Leaders are readers?



L'altro giorno una collega per cui stravedo (sempre preparatissima, sempre con un pensiero attento per le persone) va ad un convegno e durante la mattinata mi whatsappa il seguente messaggio:
"Una pillola per te. Leaders are readers."
Conoscendo la mia grande passione per i libri, o forse quanto rompo quando dico "sto leggendo questo in cui è proprio descritto esattamente questa situazione, questo processo, questo scenario..." mi ha reso felice riportandomi quanto si stava dicendo in quel convegno (materia pubblicitaria, super tecnologica, programmatic, Manu la nostra punta di diamante sull'argomento!).
Il giorno dopo apro il giornale e trovo un articolo sconcertante "classe dirigente bocciata in lettura. Per il 39% dei manager o politici nemmeno 1 libro all'anno!"
Un dato che si commenta da solo, come è possibile??? Eppure ogni giorno osservando le persone appare evidente come in pochi leggano.

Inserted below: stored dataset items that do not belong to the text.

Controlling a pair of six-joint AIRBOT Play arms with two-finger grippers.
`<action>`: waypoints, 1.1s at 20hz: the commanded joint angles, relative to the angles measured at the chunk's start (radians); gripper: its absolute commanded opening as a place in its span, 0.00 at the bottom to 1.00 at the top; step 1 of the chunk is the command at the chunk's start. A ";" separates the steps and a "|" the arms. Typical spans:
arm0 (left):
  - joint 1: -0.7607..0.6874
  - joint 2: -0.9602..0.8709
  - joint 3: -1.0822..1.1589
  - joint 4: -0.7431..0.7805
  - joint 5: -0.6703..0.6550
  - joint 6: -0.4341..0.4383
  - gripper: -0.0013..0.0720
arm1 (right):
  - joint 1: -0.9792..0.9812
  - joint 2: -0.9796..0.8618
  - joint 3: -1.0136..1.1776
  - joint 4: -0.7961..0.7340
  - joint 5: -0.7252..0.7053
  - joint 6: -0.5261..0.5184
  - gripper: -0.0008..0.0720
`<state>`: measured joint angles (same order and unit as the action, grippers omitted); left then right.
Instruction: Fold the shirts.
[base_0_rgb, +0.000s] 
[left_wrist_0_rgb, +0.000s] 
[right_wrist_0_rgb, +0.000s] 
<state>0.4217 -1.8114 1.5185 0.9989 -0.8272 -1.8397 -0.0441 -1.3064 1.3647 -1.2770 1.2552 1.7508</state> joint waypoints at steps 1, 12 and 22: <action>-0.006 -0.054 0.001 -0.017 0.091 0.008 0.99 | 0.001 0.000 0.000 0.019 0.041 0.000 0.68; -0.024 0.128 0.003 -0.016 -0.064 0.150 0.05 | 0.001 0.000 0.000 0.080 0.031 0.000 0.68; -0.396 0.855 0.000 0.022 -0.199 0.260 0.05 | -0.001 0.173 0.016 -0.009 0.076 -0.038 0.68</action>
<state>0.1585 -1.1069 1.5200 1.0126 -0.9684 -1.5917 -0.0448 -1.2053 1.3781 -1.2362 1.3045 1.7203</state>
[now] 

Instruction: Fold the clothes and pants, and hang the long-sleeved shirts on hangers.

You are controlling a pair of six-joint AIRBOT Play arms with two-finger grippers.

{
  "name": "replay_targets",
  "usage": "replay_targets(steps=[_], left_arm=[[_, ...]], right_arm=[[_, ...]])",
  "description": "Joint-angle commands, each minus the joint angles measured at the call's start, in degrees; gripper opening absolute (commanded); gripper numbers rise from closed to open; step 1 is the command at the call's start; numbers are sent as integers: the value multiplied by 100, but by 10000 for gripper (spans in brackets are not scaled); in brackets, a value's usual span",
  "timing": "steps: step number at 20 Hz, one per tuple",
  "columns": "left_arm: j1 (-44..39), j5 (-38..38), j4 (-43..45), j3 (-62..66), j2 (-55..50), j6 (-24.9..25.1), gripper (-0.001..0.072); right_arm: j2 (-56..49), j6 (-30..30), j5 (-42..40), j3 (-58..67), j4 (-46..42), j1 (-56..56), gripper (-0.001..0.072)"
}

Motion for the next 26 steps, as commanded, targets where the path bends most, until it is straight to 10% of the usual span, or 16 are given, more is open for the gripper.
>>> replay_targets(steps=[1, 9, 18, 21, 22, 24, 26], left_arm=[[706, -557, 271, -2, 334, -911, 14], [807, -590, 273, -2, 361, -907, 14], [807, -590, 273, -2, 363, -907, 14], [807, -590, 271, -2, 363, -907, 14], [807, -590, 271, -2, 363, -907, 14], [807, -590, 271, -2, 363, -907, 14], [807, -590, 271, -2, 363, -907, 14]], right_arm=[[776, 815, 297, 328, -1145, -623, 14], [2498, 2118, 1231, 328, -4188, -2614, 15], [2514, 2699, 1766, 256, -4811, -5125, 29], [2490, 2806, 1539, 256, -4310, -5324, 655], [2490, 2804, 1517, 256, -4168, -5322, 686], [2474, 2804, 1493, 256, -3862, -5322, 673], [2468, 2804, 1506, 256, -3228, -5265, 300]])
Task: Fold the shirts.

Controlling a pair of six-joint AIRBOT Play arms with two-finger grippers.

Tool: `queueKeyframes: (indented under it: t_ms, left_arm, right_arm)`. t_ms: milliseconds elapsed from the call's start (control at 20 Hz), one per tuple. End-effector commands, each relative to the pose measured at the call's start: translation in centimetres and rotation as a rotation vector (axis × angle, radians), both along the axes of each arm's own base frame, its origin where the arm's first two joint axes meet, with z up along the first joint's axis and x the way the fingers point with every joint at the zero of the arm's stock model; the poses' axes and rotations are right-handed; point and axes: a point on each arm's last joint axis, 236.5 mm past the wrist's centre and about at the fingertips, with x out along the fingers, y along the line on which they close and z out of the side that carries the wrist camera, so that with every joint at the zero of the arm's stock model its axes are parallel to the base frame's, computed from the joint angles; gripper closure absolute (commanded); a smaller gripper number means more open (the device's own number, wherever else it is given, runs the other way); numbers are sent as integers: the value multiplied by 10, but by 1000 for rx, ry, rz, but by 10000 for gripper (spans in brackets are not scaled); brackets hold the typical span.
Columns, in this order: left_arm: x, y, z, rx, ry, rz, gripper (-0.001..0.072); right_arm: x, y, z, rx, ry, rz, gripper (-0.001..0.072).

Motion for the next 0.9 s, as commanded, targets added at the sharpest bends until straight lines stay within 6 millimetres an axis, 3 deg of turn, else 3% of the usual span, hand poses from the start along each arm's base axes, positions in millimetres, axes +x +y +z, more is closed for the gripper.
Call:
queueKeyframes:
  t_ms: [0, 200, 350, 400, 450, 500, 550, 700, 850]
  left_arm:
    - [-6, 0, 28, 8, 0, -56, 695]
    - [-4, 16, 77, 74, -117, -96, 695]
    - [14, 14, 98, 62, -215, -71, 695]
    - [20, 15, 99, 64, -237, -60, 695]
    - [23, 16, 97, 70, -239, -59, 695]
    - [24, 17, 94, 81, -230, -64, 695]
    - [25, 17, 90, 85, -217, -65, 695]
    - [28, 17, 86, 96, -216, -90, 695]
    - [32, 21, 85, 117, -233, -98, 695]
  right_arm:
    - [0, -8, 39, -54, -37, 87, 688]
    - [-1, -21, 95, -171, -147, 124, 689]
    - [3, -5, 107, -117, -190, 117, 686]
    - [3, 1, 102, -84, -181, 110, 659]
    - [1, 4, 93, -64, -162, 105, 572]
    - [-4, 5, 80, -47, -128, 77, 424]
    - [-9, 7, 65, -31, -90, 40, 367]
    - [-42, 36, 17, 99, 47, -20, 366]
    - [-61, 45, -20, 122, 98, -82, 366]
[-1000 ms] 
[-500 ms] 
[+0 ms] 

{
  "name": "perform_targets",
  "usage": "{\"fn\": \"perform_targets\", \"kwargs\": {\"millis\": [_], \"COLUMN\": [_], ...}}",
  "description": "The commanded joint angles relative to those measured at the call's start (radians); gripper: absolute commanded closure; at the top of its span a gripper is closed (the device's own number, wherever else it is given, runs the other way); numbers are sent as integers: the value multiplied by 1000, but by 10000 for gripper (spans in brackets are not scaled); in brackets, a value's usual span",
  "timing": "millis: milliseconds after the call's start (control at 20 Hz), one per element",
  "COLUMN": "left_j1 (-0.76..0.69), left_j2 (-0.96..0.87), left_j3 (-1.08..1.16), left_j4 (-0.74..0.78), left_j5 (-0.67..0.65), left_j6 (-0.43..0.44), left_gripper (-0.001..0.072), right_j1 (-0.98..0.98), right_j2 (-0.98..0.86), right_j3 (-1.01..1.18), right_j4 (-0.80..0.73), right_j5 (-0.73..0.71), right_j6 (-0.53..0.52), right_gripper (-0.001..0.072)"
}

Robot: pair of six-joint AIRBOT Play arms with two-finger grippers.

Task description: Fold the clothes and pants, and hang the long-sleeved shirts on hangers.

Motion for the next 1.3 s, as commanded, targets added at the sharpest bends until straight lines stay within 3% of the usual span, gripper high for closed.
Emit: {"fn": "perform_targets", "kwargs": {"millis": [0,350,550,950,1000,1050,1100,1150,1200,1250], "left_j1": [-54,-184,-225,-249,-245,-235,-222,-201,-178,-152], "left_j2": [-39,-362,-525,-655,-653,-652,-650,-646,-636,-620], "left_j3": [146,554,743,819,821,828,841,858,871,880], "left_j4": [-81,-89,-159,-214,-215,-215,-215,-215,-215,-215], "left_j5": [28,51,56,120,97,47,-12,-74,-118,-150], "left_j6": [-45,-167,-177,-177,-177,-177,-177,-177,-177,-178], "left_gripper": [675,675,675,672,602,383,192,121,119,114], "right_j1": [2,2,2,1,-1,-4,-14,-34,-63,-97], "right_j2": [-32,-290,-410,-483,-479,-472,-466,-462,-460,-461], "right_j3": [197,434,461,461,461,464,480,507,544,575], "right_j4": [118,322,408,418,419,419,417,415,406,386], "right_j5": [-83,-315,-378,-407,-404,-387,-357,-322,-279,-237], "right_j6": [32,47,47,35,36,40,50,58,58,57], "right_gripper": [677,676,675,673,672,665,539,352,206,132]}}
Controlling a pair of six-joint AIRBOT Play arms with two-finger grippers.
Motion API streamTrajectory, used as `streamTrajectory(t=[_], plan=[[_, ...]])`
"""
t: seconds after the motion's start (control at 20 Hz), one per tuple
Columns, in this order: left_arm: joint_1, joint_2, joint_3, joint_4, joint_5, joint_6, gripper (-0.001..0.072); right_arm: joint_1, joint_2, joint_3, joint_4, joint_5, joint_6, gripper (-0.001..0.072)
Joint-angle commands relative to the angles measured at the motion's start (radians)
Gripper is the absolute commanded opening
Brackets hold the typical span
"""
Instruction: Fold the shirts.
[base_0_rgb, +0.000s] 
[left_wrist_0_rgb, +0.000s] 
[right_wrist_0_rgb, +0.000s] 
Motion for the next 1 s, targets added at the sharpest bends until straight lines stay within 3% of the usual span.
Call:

Fortunatamente con mia grande soddisfazione entro in un ufficio e trovo l'ultimo numero di Digitalic del bravissimo Francesco Marino.
Al mio posso sfogliare? Mi viene risposto "Certo anche se ho strappato qualche pagina, ho appeso al muro quell'articolo!"
Quel dirigente si alza e comincia a leggere la frase che più lo ha colpito di quell'articolo, si parla di Alphabet, la frase di Larry Page e io subito "ah la famosa "We need to be a bit uncomfortable to stay relevant in the future."
E anche qui sono stato felice per sentirmi nel posto giusto, dove almeno si può respirare e coltivare in un ambiente di persone che leggono!
Leggete, leggete, leggete!
Lo si può fare anche gratis, stanotte mi sono noleggiato gratis un bel libro su Medialibrary, che ringrazio!

Relativamente alla domanda, io non ho un dubbio, per me Leaders are readers! E voi?